Write out the whole listing exactly; no images belong in it.
== == ==
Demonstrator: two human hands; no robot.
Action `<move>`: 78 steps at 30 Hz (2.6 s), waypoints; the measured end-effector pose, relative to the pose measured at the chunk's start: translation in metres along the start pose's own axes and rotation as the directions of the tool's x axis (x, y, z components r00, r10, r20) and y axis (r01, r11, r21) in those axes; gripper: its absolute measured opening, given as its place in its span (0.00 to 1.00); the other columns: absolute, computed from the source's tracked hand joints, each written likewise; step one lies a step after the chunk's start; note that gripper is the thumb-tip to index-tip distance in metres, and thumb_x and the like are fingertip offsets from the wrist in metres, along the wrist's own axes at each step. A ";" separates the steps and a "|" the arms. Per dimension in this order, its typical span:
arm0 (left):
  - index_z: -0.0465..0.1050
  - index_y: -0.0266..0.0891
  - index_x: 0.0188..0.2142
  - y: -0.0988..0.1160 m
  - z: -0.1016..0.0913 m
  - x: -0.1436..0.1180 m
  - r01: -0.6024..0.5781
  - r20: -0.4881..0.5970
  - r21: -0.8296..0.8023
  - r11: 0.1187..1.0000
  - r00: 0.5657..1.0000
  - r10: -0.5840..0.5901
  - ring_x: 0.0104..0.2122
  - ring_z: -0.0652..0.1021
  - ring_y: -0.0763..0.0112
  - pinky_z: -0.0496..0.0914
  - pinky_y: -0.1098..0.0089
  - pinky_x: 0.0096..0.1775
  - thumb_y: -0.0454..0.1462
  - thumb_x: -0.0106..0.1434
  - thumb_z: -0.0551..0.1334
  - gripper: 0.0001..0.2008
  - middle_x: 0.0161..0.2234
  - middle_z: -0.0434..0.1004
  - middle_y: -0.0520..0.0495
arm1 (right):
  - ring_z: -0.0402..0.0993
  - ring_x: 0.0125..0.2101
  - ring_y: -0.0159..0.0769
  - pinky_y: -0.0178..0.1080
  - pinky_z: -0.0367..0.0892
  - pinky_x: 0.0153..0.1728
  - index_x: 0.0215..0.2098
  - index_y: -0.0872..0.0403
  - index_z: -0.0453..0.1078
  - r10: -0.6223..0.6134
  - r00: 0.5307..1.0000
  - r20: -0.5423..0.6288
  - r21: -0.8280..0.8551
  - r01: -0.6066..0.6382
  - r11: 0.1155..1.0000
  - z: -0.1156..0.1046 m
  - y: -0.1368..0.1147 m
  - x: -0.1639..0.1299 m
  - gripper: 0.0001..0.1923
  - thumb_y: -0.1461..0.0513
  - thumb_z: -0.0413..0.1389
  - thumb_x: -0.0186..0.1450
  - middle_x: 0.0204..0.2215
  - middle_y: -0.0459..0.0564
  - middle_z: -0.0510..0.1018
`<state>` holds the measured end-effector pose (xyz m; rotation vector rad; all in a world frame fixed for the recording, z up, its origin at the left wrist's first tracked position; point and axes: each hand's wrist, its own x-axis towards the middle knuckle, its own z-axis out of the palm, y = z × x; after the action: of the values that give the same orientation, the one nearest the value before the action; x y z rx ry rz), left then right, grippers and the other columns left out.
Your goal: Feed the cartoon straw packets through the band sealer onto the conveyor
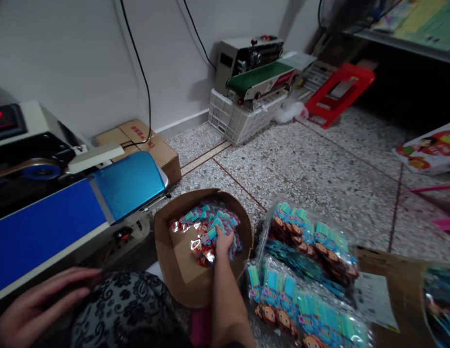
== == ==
> [EXERCISE OUTPUT]:
Demonstrator: two human hands; no robot.
Action `<move>`: 78 steps at 30 Hz (2.6 s), waypoints; the measured end-effector pose, relative to the pose measured at the chunk's start: translation in metres along the start pose's own axes and rotation as the directions of the tool's x axis (x, y, z components r00, r10, r20) and y axis (r01, r11, r21) in those axes; gripper: its absolute measured opening, given as its place in its span (0.00 to 1.00); the other columns: absolute, computed from the source's tracked hand joints, each written likewise; step one lies a step after the chunk's start; note that gripper is the thumb-tip to index-tip distance in metres, and thumb_x and the like are fingertip offsets from the wrist in metres, along the wrist's own axes at each step. A ";" separates the steps and a "|" the arms. Per dimension in this order, its typical span:
arm0 (left):
  - index_z: -0.0465..0.1050
  - index_y: -0.0266..0.0891
  - index_x: 0.0188..0.2142
  - y: -0.0988..0.1160 m
  - z: -0.1016..0.0913 m
  - x: -0.1436..0.1180 m
  - r01: -0.6024..0.5781
  - r20: -0.4881..0.5970
  - r21: -0.8296..0.8023
  - r11: 0.1187..1.0000
  - r00: 0.5657..1.0000
  - r10: -0.5840..0.5901
  - ring_x: 0.0104..0.2122
  - ring_z: -0.0652..0.1021
  - ring_y: -0.0763..0.0112
  - pinky_z: -0.0496..0.0914
  - pinky_y: -0.1098..0.0089
  - pinky_x: 0.0096..0.1775
  - thumb_y: -0.0454..0.1462
  - thumb_x: -0.0106..0.1434
  - thumb_z: -0.0551..0.1334
  - gripper: 0.0001..0.2008
  - middle_x: 0.0161..0.2234
  - middle_z: -0.0434..0.1004
  - middle_y: -0.0520..0.0495
arm1 (right):
  - ring_z: -0.0402..0.0993
  - ring_x: 0.0125..0.2101
  - ring_y: -0.0159..0.0769
  - pinky_y: -0.0178..0.1080
  - pinky_z: -0.0367..0.0892
  - pinky_x: 0.0153..0.1728
  - index_x: 0.0215..0.2098
  - index_y: -0.0872..0.0403
  - index_z: -0.0453..0.1078
  - r10: -0.6223..0.6134
  - r00: 0.5307..1.0000
  - r20: -0.5423..0.6288
  - r21: -0.8280..0.8551
  - r01: -0.6066..0.6382
  - r11: 0.1155..1.0000
  - z: -0.1156..0.1046 m
  - y: -0.1368..0.1147 m
  - x: -0.1639..0.1299 m
  - gripper: 0.0001..0.1923
  - thumb_y: -0.1461..0.0513
  - thumb_z: -0.0413..0.1389
  - thumb_x: -0.0186..0.1450
  - middle_x: 0.0204..0.2215
  - middle_y: -0.0459..0.0564
  - middle_z: -0.0510..0.1018
`<state>` holds the measured end-effector pose (xyz m; rotation vector rad; all in a world frame fixed for the recording, z up, its origin at the left wrist's first tracked position; point and axes: each hand's wrist, its own x-axis towards the middle knuckle, its own z-axis out of the palm, y = z × x; after the action: of the values that give the same orientation, the one nearest the value before the action; x y z rx ry rz), left then right, grippers and the other columns left out.
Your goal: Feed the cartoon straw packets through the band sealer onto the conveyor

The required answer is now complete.